@Print3d Feel free to ask questions and share your progress on anywhere, yeah I agree that Discord style apps get flooded time to time and people lose track of subjects.
Currently it is absolutely possible to have a huge area (260km2 as yours) split into tiles in a cached server and stream them in runtime. At level start all active tiles around player are accessible to populate assets on them and also after each row/column update, list of updating tiles are there to remove old assets on them and update it with corresponding assets for placement.
I recommend not to use satellite images at all in the server. WHY? Because having satellite images in server means you have to download gigabytes of imagery data to be put in server and in runtime TL’s streaming system needs to load each tile’s image pixels from scratch and apply it to its terrain data for rendering. And in the end, no matter how much high-res the images are, they will never be suitable for close-ups and they soon become blurry/pixelated. Unless you are looking for simple GIS mapping applications which gets boring soon and graphical aspects are not that important in the end.
As in “RuntimeOffline” script (which handles streaming in runtime), you have the option to define a custom terrain material for streaming terrains, you can use a shader which generates colors and does runtime splatting such as the one we showed in this video:
In this video, no Satellite Images are used but only heightmaps and the colors on terrain surface is procedurally generated using a custom terrain shader which does blending between colors based on surface angle as a simple setup.

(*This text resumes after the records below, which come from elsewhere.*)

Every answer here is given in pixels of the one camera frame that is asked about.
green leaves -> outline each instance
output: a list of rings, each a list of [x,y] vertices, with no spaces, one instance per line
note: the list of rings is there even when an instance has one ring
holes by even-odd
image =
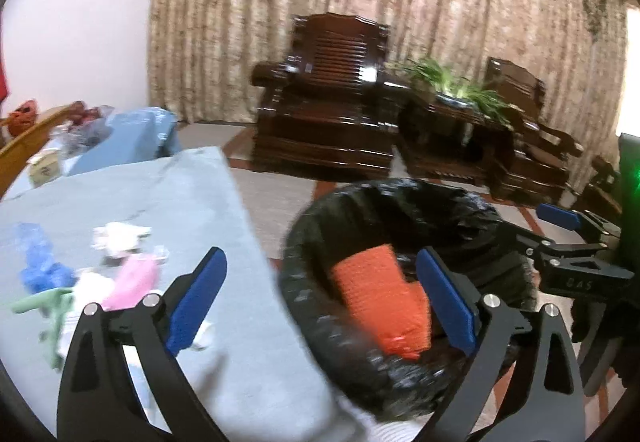
[[[509,125],[502,114],[508,104],[493,89],[483,89],[468,78],[457,76],[450,68],[440,65],[433,57],[423,56],[418,60],[407,59],[400,69],[413,80],[428,82],[436,92],[473,102],[486,117]]]

trash can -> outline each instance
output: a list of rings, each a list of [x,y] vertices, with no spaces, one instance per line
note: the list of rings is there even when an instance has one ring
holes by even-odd
[[[356,405],[380,420],[428,414],[459,374],[465,356],[449,345],[432,314],[431,348],[417,361],[388,356],[350,316],[332,268],[368,248],[390,244],[407,281],[431,245],[481,293],[533,310],[527,261],[497,237],[501,221],[475,193],[414,179],[351,184],[315,201],[287,237],[279,286],[319,366]],[[503,371],[517,346],[510,345]]]

beige curtain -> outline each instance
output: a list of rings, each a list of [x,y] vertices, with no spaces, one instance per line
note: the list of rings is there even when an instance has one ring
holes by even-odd
[[[587,151],[572,164],[581,186],[594,154],[615,155],[626,1],[152,0],[150,100],[188,122],[252,121],[252,65],[284,57],[291,16],[359,14],[392,27],[391,60],[427,53],[481,78],[497,56],[543,79],[546,121]]]

orange cloth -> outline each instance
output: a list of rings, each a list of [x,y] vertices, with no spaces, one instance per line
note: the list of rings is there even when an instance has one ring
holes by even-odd
[[[342,260],[334,278],[351,315],[386,354],[415,360],[431,347],[427,296],[420,283],[404,280],[390,245]]]

crumpled blue plastic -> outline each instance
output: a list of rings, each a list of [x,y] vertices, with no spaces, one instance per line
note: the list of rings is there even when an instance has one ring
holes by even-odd
[[[32,294],[52,288],[73,287],[74,272],[53,258],[53,245],[37,223],[16,226],[18,247],[24,252],[27,266],[20,271],[20,280]]]

For a more advanced texturing and splatting distribution on surface, you can go the other way which is supported in TL’s streaming system which is splatting streaming terrains. Using this feature, you can only have heightmaps in place and texturing is done using pre-processed splatmaps (e.g. produced in World Machine) instead of satellite images, so detail textures can be tiled on surface just as we have painted them by a brush. Watch this video tutorial which explains how to do the same for your own:
The splatting streaming terrains shown above is similar to having sat images in server but this time splatmaps instead which requires pre-processing and generating these maps and has the same runtime performance overhead as having satellite images.
So the best option here is to only have heightmaps to generate heights (considering average of 10 meters per pixel for the original resolution) and let the texturing on the GPU and shaders to procedurally generate colors/splats based on slope, height, aspect, normals… This way, you save a lot of room for other performant elements in the scene while having better rendering on surface.
I’ve seen a lot of these shading implementation before, @ has done some [here]( TerraLand 3 - Streaming Huge Real-World & Custom Terrains For Open-World Environments page-2#post-3615490) & [here]( TerraLand 3 - Streaming Huge Real-World & Custom Terrains For Open-World Environments page-4#post-3815824) I’m not sure if there is procedural implementations involved or not but maybe you could ask him to help in this.
Also for generating and placing geo-referenced elements such as buildings and roads, we have been doing it for years now but never released our solutions as a public package, you can see our recent WIP implementations here: TerraLand 2 – High Quality Photo-Realistic Terrains from Real-World GIS Data page-9#post-3497378
The good news is we have plans to have this system included in our upcoming product after its initial release to generate geo-referenced cities and urban areas with all elements from GIS servers plus our own procedural algorithms for assets creation and placement in the scene. But that’s not going to happen soon though.
First, let’s stick to accessing tiles in the runtime and try to populate assets on them, right?